The answer should be an exact repeat of the stretch of material below from the line containing "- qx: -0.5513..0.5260" through the line containing "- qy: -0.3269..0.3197".
______________________________
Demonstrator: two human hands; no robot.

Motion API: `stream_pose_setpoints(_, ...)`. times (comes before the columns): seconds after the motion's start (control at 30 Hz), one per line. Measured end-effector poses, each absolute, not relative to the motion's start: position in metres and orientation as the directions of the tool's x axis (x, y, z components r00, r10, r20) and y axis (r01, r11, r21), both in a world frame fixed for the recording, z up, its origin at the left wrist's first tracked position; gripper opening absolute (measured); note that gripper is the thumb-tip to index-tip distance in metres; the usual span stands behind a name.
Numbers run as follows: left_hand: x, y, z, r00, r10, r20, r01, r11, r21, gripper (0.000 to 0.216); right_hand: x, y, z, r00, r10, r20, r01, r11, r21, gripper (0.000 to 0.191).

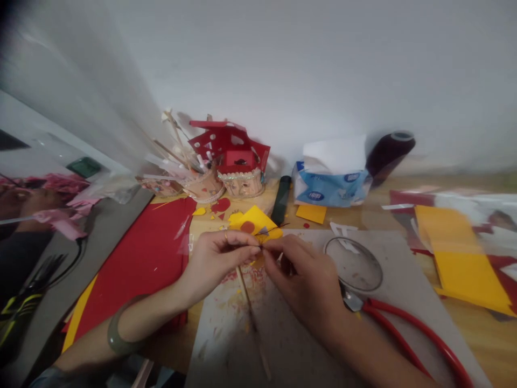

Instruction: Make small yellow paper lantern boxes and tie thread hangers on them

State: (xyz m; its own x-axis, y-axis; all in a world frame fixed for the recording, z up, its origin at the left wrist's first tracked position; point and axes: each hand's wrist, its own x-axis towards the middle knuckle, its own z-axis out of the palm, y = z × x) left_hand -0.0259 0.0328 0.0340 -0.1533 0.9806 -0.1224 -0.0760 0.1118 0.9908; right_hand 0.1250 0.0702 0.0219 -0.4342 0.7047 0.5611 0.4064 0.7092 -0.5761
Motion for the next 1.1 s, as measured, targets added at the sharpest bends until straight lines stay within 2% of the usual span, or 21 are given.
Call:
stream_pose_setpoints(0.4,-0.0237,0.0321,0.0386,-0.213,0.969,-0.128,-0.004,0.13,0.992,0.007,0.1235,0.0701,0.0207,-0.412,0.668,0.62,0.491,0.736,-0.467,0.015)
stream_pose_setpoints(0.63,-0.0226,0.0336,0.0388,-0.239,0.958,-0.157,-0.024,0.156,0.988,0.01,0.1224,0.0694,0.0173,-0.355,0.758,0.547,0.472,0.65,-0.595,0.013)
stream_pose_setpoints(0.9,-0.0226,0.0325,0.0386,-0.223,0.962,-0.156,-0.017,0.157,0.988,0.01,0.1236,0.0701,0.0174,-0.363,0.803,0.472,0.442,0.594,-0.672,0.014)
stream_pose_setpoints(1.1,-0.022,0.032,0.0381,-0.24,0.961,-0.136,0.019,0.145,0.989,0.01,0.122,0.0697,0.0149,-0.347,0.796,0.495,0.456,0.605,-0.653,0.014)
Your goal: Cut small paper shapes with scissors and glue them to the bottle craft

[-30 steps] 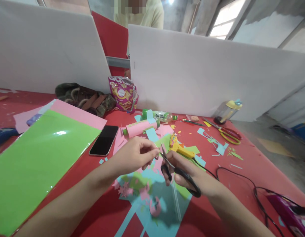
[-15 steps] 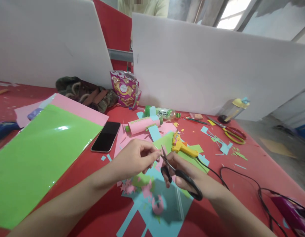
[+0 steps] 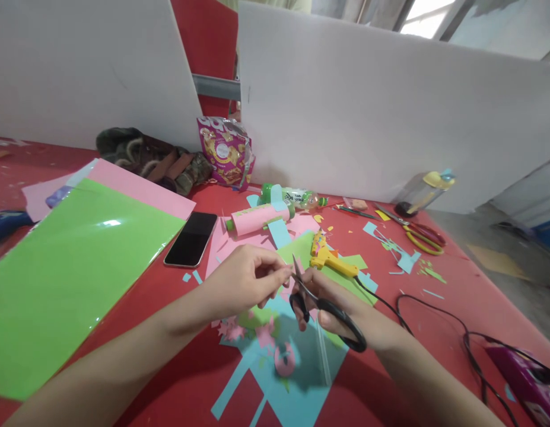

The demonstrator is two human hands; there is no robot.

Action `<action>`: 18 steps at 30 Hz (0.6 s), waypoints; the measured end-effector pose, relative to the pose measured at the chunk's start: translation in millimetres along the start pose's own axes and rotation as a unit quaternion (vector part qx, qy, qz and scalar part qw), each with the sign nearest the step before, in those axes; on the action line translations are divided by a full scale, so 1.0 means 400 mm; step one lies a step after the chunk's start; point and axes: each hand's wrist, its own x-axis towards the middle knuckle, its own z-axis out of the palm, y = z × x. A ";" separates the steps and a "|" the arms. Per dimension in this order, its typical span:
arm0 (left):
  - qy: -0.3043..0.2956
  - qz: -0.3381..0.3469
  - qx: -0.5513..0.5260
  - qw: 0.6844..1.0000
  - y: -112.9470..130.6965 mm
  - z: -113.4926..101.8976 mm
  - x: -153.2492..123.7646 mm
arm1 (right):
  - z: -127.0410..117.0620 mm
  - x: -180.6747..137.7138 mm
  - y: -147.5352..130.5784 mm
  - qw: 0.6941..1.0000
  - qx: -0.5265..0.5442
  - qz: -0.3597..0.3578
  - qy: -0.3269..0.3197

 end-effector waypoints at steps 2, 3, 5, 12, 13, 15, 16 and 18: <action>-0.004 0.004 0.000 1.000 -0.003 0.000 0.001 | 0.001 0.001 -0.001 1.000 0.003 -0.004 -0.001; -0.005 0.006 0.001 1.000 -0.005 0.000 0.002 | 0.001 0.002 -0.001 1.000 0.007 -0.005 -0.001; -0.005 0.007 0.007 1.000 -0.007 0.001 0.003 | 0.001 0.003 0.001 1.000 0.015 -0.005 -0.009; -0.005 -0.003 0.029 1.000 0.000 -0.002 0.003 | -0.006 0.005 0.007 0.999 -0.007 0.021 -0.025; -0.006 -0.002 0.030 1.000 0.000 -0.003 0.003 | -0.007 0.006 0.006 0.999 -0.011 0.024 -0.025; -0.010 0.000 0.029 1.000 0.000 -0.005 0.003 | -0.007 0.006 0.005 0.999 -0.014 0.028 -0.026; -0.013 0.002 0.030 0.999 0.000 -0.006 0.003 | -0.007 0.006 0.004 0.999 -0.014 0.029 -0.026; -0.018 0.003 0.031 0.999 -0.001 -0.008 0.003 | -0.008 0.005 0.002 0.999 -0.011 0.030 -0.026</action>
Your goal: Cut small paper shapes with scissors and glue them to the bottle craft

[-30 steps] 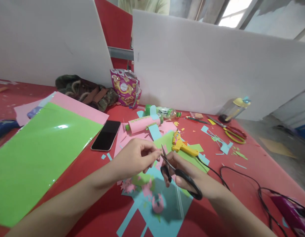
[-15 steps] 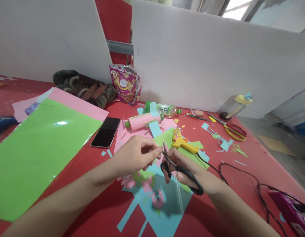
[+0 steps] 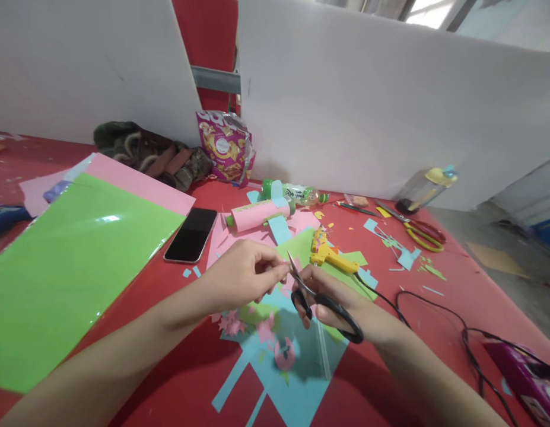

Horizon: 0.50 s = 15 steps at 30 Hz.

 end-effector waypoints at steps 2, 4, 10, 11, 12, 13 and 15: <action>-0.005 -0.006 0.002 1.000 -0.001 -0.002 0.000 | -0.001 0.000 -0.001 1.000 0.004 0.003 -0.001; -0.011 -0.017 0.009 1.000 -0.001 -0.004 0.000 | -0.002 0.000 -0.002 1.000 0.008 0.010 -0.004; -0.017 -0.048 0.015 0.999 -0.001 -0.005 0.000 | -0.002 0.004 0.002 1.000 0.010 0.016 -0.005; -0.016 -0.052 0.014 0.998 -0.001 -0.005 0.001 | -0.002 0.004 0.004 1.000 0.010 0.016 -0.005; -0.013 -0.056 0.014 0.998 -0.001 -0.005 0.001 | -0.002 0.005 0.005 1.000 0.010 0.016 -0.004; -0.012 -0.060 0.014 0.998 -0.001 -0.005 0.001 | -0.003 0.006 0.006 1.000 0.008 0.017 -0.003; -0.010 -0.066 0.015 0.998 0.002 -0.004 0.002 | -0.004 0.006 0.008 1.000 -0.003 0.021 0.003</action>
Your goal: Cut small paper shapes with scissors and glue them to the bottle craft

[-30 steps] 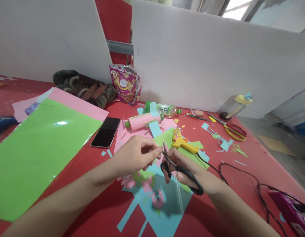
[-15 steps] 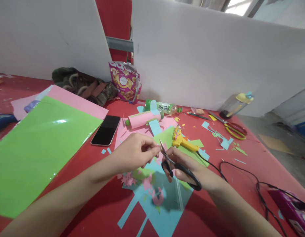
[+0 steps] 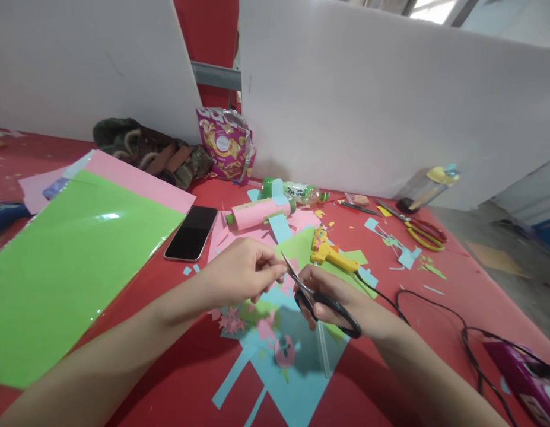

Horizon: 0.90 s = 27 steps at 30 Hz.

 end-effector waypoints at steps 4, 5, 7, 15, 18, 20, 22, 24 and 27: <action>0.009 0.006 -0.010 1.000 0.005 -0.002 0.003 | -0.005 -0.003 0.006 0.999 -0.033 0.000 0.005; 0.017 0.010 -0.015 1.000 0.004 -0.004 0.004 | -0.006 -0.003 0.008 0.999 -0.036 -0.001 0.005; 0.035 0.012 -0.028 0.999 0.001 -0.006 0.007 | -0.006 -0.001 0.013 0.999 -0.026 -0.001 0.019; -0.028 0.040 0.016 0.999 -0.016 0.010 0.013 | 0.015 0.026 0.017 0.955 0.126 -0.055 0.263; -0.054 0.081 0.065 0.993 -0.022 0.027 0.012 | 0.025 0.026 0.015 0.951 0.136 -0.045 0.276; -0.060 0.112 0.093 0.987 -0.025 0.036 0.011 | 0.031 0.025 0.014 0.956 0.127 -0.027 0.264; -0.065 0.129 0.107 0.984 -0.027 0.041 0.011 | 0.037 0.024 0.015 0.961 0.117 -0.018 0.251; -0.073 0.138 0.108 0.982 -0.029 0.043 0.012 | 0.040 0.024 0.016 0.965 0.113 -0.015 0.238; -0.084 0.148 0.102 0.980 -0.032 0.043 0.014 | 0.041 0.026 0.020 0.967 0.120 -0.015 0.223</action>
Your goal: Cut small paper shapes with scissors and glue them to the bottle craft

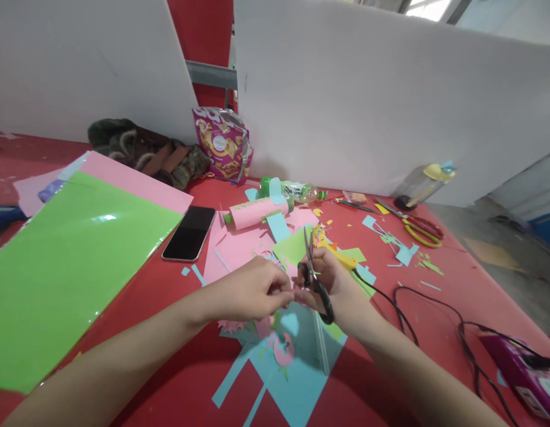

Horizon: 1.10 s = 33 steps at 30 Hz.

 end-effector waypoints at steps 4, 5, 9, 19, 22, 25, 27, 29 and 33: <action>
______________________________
Answer to the problem>
  - qx: -0.5513..0.5260
  - qw: 0.6844..1.0000
  - y: -112.9470..130.6965 mm
  - z: -113.4926..101.8976 mm
  - x: -153.2492..123.7646 mm
arm1 (right):
  - z: -127.0410..117.0620 mm
  - x: -180.6747..137.7138 mm
  - y: -147.5352..130.5784 mm
  - qw: 0.6941..1.0000
  - qx: -0.5265..0.5442
  - qz: -0.3597..0.3578
  - qy: -0.3269..0.3197

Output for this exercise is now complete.